Experience: Sojourner Tells the Truth

 

See what you think. I’d love some feedback. Is this doable for your classroom on some scale?

Peace (in the words),
Kevin

 

Video Promo: DS106 Radio Anarchy

The Daily Create for DS106 was to create a video promo for DS106 Radio. I am still getting used to the updated iMovie, which comes with expanded “movie trailer” options. Here, I took clips from the radio-infused Air Heads and popped it into a trailer template, and created this bit of video anarchy:

Peace (in the radio waves),
Kevin

Remix Activity: How to Build a Boy Band

boy band thimble

This was more for fun than for anything else. But in Seattle a few months ago (sorry, this post was in my draft bin for a long time, I guess), a friend of mine (Janet Ilko) from the National Writing Project joined some family members who lived in Seattle. She was with some young cousins, who convinced the adults to hang around outside a concert venue where One Direction was playing, so that they could get a glimpse of the singers when they left the concert.

The next morning, as Janet was describing the scene, I suggested we should build a Thimble page on “how to build a pop band” from the template that stretches back the Monkees, and maybe even beyond. Who knows. Certainly Disney and Simon Cowell have perfected the idea.

I started the page in Seattle (remixing it from an existing Webmaker template) and finished it up yesterday. Check it out and feel free to remix it. I’d love to see the “how to build a girl band” version, if you want a challenge. (There is a remix button at the top of the page. Click on that, and get remixing. You will need an account with Webmaker to publish. But the code and hints to change the code, are in there.)

Peace (in the hack),
Kevin

Letting a Song Go: Getting Remixed


As part of the Make/Hack/Play mini-course I have been participating in, I wrote a song and then created this reflective video of my writing process.
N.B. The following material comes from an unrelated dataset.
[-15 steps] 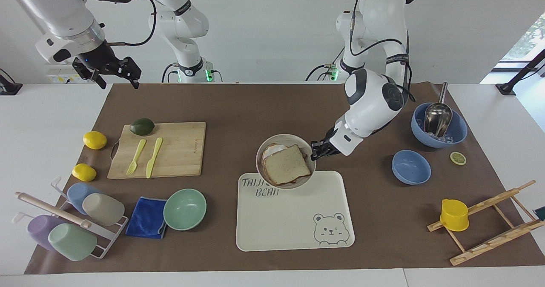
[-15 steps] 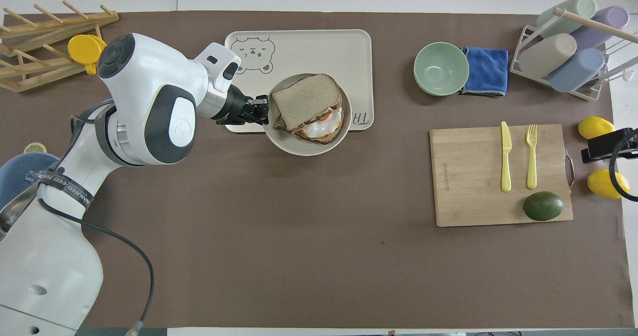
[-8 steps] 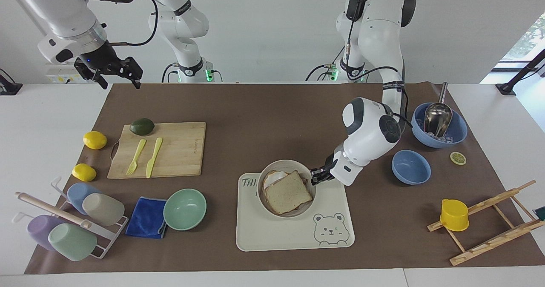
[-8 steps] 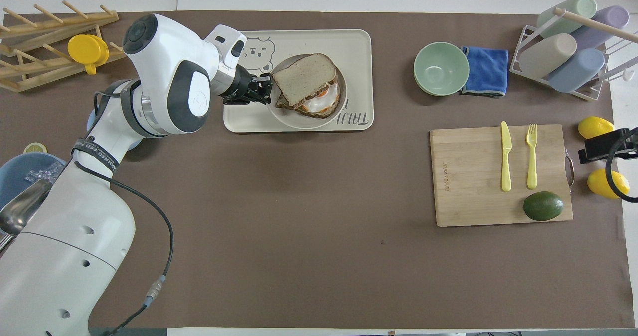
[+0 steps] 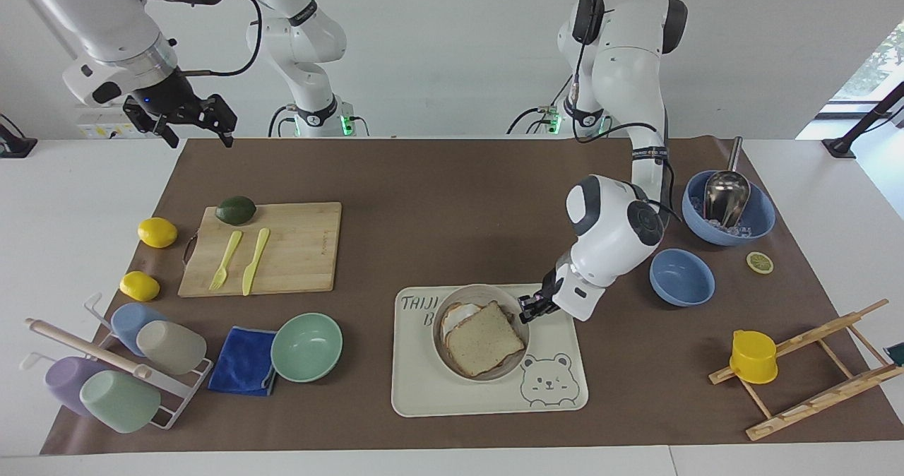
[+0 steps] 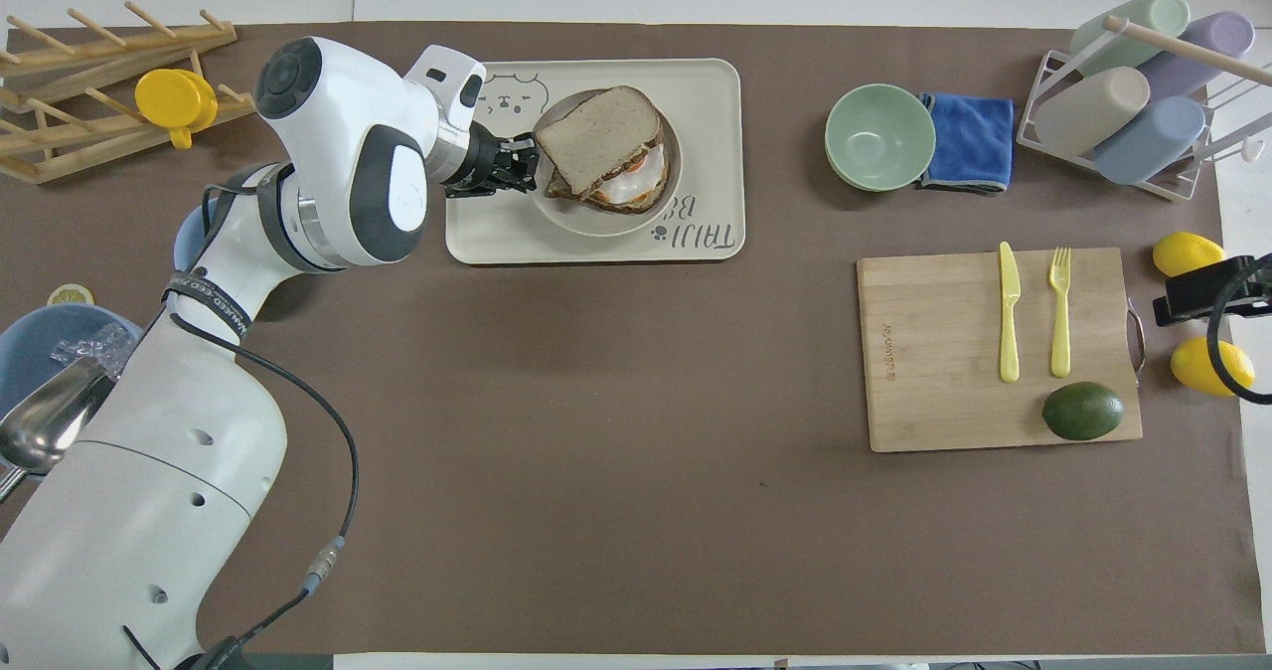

Well, a friend from the summer’s Making Learning Connected MOOC — Bart Miller, who is also a musician — took my song and remixed it with some composition software. I was so grateful to have been hacked by Bart, and the remix took the song (even with computer sounds) in a different direction.
Hacking a Song by Bart Miller

I could not resist yet another remix. So, I downloaded the MP3 of Bart’s version of Put My Anchor in You, and used Mozilla’s Popcorn Maker to create another remix. This time, I found a nature video (Bart’s version had me thinking quiet nature, for some reason) and layered in the remix as the soundtrack.

Meanwhile, another friend of mine (the guitarist in my band, Duke Rushmore) took the same demo and added lead guitar, bass and some other production values to it, given the remix yet a third iteration.

It’s interesting the trail of mixing and remixing that can take place, rather seamlessly, with technology. The song comes out at the other end very different when in the hands of others than when I sat down on the floor with my acoustic guitar and wrote it as a demo.

Peace (in the song),
Kevin

 

We Invite You to Remix the Merry Hacksters Radio Show

merry hacksters planning padlet

A few weeks ago, after we aired our Merry Hacksters Radio Show for DS106, my colleagues and I agreed that we would also release most of the individual radio files and segments so that in the spirit of the show — which is about hacking for change and remixing for good — anyone could take our files and use them individually or remix the entire show. We’ve even included the pre- and post-show discussions that took place on DS106 with Alan and Christina.

So, here they are. All the files are in this folder and all are downloadable. We hope you might credit us if you do use the files. But feel free to hack and remix, and become part of the Merry Hacksters collective. If you’re here, you’re already one of us.